'A Programme of Testing to Evaluate a Passive Approach to Whole House Ventilation' Journal of Construction Innovation, Information, Process Management. Special Issue, Volume 10, Issue 3, 2010. ISSN: 1471-4175
A long standing research interest of mine is the achievement of a passive and low-energy ventilation system as an alternative to mechanical ventilation strategies. My interest began with an EPSRC funded project to optimise a key component of this system, the Supply Air Ventilated window (SAW), which also became the topic of my PhD. By combining SAWs with self-regulating vents and a passive stack ventilation (PSV) system a totally passive way of achieving ventilation heat recovery can be achieved.

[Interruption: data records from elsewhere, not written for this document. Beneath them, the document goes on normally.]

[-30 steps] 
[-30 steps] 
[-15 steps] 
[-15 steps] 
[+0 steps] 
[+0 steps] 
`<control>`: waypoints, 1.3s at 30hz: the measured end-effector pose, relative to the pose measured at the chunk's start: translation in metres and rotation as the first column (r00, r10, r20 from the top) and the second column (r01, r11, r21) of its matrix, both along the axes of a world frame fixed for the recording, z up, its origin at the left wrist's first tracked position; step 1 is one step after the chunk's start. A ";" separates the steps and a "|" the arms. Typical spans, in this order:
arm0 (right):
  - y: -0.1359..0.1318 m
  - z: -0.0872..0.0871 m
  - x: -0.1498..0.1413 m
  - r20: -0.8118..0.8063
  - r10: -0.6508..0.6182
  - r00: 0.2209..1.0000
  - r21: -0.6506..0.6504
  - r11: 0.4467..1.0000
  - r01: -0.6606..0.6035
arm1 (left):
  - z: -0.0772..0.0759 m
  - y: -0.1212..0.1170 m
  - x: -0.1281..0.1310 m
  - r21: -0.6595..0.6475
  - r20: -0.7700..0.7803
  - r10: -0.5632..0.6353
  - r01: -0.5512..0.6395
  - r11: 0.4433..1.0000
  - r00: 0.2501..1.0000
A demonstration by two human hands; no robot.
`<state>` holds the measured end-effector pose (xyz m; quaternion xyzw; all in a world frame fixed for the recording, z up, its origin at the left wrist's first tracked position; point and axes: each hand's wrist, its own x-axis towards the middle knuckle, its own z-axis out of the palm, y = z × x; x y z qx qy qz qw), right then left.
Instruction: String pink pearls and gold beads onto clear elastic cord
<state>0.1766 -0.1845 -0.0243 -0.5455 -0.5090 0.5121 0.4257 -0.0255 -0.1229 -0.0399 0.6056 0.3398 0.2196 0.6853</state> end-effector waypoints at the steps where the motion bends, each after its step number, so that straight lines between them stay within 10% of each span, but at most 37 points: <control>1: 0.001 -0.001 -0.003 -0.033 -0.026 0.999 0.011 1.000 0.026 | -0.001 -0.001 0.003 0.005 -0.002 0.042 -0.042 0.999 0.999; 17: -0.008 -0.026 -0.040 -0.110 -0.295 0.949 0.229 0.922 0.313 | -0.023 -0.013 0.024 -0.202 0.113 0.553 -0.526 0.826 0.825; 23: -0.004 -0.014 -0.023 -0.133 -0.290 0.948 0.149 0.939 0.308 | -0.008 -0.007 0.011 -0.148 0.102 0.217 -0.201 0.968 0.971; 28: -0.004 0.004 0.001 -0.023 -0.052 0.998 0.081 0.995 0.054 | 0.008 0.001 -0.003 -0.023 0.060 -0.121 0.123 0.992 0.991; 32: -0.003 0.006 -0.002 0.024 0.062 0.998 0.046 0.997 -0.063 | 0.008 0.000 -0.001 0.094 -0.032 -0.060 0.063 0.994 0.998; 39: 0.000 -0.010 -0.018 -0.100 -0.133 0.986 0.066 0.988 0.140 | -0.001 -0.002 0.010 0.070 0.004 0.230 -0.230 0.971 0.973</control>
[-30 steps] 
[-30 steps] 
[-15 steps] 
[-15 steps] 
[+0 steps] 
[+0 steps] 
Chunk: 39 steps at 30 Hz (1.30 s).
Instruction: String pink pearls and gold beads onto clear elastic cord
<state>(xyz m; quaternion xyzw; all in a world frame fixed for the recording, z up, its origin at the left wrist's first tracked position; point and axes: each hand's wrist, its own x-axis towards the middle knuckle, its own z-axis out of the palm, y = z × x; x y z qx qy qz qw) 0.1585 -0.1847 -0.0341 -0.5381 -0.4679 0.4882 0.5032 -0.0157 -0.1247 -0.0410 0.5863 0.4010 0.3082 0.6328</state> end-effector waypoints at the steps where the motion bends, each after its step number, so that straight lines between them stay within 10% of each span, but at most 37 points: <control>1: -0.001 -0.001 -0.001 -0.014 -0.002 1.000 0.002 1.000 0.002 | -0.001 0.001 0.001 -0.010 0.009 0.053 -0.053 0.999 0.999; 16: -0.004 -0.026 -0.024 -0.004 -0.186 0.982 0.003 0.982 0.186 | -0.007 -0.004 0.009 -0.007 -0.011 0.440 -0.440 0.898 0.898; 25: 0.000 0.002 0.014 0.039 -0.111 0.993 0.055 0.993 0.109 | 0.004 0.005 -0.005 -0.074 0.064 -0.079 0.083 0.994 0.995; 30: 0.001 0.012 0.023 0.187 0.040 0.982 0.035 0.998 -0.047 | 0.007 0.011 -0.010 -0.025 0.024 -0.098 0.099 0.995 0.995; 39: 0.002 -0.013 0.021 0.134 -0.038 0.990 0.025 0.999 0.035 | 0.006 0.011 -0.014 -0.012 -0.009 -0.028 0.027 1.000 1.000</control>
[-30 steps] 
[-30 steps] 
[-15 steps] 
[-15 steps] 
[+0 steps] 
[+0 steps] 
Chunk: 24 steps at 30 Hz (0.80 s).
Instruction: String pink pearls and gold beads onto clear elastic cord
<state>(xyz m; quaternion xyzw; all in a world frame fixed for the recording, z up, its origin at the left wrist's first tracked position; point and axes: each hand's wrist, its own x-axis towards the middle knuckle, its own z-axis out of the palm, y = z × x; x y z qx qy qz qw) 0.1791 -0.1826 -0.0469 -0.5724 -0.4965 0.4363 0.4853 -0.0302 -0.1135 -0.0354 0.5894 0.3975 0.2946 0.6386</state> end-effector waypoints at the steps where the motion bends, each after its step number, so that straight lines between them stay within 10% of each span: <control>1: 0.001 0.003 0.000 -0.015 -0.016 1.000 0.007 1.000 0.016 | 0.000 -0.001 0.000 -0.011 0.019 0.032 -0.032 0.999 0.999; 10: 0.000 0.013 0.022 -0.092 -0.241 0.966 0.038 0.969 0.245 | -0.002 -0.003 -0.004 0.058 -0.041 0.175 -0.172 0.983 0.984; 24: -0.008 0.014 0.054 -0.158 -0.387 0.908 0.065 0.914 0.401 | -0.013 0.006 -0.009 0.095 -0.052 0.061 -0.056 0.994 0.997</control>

This paper describes a programme of research into this innovative approach to whole-house ventilation with heat reclaim. In order to save energy houses are now required to be constructed to a high level of air-tightness. This poses potential problems of indoor air quality, condensation and mould growth, with implications for human health. Adequate and controlled ventilation is a necessity, in Europe the adoption of mechanical systems incorporating heat reclaim has become the preferred technology. The relatively mild climate of the UK undermines the efficiency of these fan-driven solutions. The programme of research has been to test the viability of an engineered system of natural ventilation for use in temperate regions.
The system works by the combination of ‘supply-air’ windows and passive stacks. The windows have an air path for incoming ventilation that passes between panes of glass, the pressure drop across the windows to induce the air flow through them is provided by the passive stacks in kitchens and bathrooms. Passive stacks are an alternative to the use of extract fans; they have been included in the building regulations since their efficacy was proven by research carried out at the BRE (Building Research Establishment) in the 1980s. ‘Supply-air’ windows are manufactured in Finland, and have also been researched in Canada. The research described in this paper is the first to combine ‘supply air’ windows and passive stacks to form a system that is completely natural and operates without the use of electricity. It has been carried out over the course of a number of projects. Beginning with laboratory studies that established the design dimensions for the windows, followed by test cell measurements; and installation in real buildings monitored both empty and occupied. Each stage was validated in relation to simulation models.This research also led to the formation of a company called Dwell-Vent Ltd with Prof. Mike McEvoy, also of the University of Brighton College of Arts and Humanities.